Abstract
The off-grid solar sector has experienced tremendous growth since 2010, serving approximately 420 million users in the Global South. The adoption of off-grid solar products for household-scale electricity has been particularly strong across Sub-Saharan Africa, catalysed by lowered manufacturing costs, the backing of international aid institutions, and market-friendly policy settings. In light of decades of slow grid expansion, the Malawian state, like those of several nations across the Sub-Saharan African region, is placing great reliance on the off-grid solar market as a means to address acute energy poverty. Specifically, the Malawian Renewable Energy Strategy expects 50% of Malawian households (2.8 million) to be using solar lanterns or solar household systems for basic energy services by 2030.

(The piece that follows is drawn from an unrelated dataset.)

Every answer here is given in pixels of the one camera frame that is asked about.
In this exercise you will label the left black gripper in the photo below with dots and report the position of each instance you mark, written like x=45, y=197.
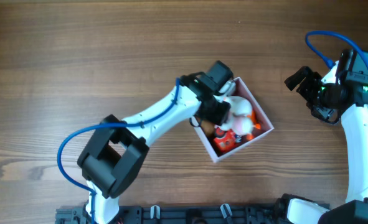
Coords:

This thesis examines how issues of energy justice are entangled in the adoption of off-grid solar home systems in Malawi. Through the use of multi-site ethnography (2019-2020), it examines insights from Malawian households, solar distributors, repair centres, the Solar Trade Association, and local energy experts. This thesis details how a two-tiered off-grid solar market generates a number of injustices for Malawi's energy-poor, this includes issues of consumer literacy, affordability, product quality, consumer protection, the right to repair, and solar e-waste. Through its analysis of these issues of energy injustice, this thesis demonstrates how market-based off-grid solar home systems tend to reproduce existing structural inequities (social, economic and spatial) in a Malawian setting. Thus, this thesis concludes that while market-based off-grid solar household systems have and continue to provide salient benefits to some Malawian households, they do not represent a just and sustainable solution to structural issues of energy poverty.